By the 1970s, scientists’ understanding of the universe was rapidly expanding, and new technology allowed for experiments that weren’t possible before. We no longer relied on sight alone, and searched the darkness for previously unseen radio and infrared waves. Jocelyn Bell Burnell was a pioneer in this radio exploration, and discovered pulsars using a radio telescope she built. Her findings created an entirely new branch of physics, with scientists eagerly studying the extremely dense neutron stars her discovery revealed.

Early Life:

Jocelyn Bell Burnell was born in Northern Ireland on July 15th, 1943. While attending primary school, she was encouraged to take homemaking classes with the other girls. However, Burnell wanted to attend science classes and told her parents about the issue. They were Quakers and deeply believed in equality, so they made sure she had the same opportunities for learning as her male peers. Along with other parents, they demanded the school open up science classes to girls. After they agreed, Burnell and two other girls attended the classes. While still in school, she read Frontiers of Astronomy by Fred Hoyle and decided that she wanted to become a radio astronomer.

Contributions:

Following that path, Burnell graduated from the University of Glasgow in 1965 with a bachelor's degree in physics and then continued her studies at Cambridge.
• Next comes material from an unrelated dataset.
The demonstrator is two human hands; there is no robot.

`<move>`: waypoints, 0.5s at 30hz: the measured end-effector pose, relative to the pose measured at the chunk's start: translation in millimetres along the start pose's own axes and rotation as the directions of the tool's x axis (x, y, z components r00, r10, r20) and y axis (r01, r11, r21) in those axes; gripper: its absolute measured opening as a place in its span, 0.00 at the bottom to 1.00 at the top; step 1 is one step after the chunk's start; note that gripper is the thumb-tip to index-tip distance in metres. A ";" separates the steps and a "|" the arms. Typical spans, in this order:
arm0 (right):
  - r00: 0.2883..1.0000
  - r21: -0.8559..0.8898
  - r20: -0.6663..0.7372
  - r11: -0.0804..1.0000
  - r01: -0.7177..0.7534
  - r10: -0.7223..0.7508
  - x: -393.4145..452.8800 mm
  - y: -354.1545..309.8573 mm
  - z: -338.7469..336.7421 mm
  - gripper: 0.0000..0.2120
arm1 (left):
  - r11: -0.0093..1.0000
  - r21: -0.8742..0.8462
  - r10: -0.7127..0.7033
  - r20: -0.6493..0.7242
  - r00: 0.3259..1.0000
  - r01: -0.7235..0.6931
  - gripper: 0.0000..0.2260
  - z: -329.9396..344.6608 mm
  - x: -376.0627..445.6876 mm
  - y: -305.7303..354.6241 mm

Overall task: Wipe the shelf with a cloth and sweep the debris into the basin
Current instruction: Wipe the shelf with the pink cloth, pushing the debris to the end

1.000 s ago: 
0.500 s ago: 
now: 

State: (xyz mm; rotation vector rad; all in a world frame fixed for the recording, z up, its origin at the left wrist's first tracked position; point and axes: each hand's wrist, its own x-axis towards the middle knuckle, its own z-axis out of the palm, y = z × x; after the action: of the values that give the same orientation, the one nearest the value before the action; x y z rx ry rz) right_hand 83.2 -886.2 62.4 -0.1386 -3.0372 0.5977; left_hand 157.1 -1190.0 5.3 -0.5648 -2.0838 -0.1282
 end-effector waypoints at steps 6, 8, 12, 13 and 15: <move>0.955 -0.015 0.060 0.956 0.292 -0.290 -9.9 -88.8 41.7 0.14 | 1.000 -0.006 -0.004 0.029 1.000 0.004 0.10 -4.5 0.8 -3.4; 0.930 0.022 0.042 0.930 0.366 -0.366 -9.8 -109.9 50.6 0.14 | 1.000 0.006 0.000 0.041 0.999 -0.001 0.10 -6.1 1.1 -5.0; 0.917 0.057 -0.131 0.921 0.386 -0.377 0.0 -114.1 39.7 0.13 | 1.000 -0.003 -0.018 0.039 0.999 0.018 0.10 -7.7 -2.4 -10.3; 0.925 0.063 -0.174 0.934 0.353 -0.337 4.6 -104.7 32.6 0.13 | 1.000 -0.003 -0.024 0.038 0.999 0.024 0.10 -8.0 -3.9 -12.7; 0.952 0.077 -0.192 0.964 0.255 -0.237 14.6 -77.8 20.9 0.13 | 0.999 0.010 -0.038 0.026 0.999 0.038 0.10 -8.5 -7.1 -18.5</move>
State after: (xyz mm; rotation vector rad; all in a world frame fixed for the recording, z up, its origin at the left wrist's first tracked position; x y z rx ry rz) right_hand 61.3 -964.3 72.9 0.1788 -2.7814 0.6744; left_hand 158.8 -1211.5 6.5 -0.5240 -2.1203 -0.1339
There, she worked as a research assistant in an experiment studying quasars. In 1967, she helped build the project’s radio telescope, which differs from a regular telescope because it picks up radio waves instead of light waves. Its construction took two years, and it was massive! It took up an entire field and had over 100 miles of antennae. 
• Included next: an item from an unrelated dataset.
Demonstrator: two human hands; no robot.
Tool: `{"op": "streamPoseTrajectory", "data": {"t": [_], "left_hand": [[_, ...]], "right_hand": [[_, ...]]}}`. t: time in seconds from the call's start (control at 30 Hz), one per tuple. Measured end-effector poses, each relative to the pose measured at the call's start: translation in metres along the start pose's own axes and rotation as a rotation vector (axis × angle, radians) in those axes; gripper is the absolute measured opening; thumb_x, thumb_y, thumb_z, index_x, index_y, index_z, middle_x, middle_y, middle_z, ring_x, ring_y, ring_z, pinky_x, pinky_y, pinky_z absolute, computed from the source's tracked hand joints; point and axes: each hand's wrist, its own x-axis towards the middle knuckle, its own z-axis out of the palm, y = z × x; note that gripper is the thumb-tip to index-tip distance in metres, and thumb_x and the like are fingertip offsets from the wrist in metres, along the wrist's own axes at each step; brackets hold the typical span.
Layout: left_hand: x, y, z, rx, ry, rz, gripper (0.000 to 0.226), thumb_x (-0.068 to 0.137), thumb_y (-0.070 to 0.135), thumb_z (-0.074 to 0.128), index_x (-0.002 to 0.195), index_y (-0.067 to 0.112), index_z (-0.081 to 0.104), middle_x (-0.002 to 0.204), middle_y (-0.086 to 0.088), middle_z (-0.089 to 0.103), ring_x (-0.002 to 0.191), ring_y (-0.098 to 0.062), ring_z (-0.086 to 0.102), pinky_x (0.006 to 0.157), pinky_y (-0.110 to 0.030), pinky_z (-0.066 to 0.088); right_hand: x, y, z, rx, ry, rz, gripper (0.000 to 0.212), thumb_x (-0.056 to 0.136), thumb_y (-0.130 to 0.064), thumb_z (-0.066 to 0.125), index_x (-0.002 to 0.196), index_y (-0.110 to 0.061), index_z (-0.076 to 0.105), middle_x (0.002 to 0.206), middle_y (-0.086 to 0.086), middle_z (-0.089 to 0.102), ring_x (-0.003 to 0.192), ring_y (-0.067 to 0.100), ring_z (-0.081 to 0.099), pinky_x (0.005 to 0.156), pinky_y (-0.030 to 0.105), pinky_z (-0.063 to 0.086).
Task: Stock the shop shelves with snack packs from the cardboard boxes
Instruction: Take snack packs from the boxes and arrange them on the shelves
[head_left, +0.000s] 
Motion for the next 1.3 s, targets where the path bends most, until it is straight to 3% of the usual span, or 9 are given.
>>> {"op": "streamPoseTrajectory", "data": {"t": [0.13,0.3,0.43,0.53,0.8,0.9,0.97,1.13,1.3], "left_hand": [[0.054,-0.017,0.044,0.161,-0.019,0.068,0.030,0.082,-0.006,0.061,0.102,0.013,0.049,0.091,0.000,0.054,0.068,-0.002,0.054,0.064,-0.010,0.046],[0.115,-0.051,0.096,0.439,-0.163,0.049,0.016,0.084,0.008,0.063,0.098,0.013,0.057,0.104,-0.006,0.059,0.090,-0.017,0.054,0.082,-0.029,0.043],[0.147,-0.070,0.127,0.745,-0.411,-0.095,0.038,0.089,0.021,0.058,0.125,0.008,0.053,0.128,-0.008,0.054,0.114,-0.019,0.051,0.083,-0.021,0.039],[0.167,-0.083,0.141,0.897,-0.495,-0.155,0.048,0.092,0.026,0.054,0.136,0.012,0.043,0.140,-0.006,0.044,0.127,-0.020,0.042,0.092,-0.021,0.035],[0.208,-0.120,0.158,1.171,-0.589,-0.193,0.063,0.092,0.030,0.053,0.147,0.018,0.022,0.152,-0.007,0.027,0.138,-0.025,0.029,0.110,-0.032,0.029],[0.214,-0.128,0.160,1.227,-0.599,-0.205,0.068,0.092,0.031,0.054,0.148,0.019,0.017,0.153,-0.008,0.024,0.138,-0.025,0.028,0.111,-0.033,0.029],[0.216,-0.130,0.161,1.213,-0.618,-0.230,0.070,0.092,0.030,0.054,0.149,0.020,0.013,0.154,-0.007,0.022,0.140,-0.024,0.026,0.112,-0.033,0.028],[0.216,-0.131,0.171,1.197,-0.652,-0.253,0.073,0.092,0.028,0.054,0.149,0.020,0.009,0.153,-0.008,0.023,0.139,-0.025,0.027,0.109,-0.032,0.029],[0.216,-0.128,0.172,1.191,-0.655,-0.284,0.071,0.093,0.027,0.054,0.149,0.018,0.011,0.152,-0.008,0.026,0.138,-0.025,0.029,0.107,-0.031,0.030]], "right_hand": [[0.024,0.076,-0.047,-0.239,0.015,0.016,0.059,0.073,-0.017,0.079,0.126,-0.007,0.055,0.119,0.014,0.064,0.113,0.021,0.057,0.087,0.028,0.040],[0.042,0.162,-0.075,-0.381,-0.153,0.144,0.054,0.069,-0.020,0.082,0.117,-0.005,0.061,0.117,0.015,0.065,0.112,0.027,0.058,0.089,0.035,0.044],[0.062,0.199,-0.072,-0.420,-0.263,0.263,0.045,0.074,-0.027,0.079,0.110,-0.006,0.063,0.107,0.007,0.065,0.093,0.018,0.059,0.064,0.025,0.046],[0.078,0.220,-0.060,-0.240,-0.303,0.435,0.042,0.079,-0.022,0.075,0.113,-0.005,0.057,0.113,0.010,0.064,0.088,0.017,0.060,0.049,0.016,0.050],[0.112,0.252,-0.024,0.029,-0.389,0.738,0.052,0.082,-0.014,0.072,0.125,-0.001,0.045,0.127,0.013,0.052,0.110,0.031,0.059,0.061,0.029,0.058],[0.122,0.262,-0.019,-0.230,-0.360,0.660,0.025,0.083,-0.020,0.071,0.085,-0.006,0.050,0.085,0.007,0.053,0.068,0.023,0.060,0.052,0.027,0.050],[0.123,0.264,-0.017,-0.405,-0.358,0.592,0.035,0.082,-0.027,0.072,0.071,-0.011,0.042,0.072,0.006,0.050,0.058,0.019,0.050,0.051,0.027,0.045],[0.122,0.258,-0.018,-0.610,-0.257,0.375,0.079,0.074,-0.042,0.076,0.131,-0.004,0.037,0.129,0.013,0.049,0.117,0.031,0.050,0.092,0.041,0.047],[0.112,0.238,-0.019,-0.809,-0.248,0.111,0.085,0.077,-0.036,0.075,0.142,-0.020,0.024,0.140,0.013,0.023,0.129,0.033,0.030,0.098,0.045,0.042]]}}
The machine constantly recorded numbers, which were printed out as a graph. While checking these printouts, Burnell noticed something unusual in the data. She wasn’t sure what it was, so she studied it more. After modifying the telescope to take more sensitive readings, she noticed that it was a series of radio pulses. Her team changed the focus of their experiment and ultimately discovered pulsars, locating two different ones with Burnell’s telescope. This discovery created a whole new branch of physics, introducing scientists to the world of neutron stars.

In 1969, Burnell received a doctorate in radio astronomy from Cambridge. She went on to teach at numerous universities, starting with Southampton University, then the University College of London, Open University, the University of Bath, and finally, the University of Oxford. She was also the president of the Royal Astronomical Society (2002-2004) and president of the Institute of Physics (2008-2010). 
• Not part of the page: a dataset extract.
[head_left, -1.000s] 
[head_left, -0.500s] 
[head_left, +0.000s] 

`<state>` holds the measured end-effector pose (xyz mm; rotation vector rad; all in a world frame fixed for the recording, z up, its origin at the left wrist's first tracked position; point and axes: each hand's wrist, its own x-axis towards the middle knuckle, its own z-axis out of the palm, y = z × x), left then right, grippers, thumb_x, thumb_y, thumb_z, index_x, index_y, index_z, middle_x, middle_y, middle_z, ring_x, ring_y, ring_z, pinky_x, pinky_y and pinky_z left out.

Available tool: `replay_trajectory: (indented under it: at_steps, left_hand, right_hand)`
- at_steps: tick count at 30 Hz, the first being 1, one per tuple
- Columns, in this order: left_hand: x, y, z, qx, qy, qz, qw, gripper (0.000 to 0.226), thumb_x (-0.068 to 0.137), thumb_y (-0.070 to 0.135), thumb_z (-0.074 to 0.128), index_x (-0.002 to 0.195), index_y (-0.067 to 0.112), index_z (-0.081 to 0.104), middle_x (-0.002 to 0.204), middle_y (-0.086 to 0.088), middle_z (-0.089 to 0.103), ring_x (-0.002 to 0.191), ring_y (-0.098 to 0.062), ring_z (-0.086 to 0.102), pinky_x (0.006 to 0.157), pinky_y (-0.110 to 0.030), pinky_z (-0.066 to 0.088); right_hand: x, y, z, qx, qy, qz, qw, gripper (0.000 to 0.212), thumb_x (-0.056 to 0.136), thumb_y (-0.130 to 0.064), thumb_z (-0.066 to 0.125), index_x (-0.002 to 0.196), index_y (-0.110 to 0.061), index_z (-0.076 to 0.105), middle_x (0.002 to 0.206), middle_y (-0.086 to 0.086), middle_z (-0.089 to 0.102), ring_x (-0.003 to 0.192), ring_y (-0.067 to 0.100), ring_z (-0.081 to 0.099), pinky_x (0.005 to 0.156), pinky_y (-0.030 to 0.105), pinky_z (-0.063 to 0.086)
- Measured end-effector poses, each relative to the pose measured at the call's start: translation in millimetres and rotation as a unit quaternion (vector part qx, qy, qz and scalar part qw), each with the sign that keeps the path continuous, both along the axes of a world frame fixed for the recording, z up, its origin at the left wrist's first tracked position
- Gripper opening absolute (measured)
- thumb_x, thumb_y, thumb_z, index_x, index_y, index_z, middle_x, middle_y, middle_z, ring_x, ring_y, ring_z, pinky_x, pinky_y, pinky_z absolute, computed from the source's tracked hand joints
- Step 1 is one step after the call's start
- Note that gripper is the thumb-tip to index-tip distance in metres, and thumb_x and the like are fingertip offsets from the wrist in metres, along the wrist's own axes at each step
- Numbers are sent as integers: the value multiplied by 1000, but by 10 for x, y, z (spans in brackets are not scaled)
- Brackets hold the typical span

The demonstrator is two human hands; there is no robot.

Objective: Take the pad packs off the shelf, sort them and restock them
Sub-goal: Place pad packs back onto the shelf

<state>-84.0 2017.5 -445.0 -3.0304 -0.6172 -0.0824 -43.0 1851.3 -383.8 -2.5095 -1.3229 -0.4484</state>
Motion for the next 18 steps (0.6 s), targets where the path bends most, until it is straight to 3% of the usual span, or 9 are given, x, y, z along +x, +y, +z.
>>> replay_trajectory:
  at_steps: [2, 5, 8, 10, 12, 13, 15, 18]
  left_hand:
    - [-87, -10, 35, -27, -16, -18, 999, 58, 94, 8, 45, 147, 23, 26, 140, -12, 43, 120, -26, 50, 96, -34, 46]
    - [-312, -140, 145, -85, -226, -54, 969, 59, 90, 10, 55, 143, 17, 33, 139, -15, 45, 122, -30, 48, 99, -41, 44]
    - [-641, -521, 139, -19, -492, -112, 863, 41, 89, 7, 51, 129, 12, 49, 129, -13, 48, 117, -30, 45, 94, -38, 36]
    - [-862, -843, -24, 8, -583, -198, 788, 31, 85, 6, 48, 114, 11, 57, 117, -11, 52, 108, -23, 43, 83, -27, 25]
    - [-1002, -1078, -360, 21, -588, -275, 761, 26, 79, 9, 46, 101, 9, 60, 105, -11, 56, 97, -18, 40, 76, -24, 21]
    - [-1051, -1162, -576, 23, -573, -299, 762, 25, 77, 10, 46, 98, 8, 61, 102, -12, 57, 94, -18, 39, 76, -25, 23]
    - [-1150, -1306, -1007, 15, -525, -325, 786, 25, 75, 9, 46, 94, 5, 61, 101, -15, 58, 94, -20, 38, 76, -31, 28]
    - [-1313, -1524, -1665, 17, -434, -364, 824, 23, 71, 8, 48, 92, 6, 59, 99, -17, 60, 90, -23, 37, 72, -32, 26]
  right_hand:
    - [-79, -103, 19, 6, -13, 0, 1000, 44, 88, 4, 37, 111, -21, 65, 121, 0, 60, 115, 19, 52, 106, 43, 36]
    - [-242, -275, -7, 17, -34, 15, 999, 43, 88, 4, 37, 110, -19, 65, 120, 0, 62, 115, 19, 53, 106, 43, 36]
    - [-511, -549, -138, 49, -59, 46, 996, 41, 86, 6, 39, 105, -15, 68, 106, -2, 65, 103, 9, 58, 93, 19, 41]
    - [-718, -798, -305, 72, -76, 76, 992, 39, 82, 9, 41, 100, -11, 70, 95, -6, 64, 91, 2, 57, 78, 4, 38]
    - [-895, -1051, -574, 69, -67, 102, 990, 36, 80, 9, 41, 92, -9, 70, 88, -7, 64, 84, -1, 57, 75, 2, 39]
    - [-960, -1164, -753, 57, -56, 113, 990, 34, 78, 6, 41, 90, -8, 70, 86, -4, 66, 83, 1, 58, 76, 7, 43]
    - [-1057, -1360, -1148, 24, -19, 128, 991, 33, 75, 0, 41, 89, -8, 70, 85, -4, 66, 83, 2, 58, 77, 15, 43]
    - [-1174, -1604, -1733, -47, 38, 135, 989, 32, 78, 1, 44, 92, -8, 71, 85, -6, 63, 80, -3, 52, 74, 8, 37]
In 1974, her advisor and his colleague received the Nobel Prize in physics for the discovery of pulsars, and many scientists were outraged that Burnell was not recognized. However, she has received numerous awards since, including the Copley Medal and the Special Breakthrough Prize in Fundamental Physics. She used her award of 3 million dollars to set up a scholarship fund for female, minority, and refugee students. . 

Impact:

Starting in primary school, Burnell faced adversity in the classroom. She was one of few females in a male-dominated field, and this adversity followed her into university and her greater career. After her significant discovery, the media focused on her appearance, using her gender as the headline for many articles. Furthermore, while Burnell accepted her exclusion from the Nobel Prize, given her student status, she admits that the same mistake would not happen again in modern times. Because of these experiences, she is a passionate advocate for women’s rights, especially in the STEM field. Burnell is a true role model, having overcome adversity and created a name for herself despite others’ attempts at erasing it.  

“There is stardust in your veins. We are literally, ultimately children of the stars.”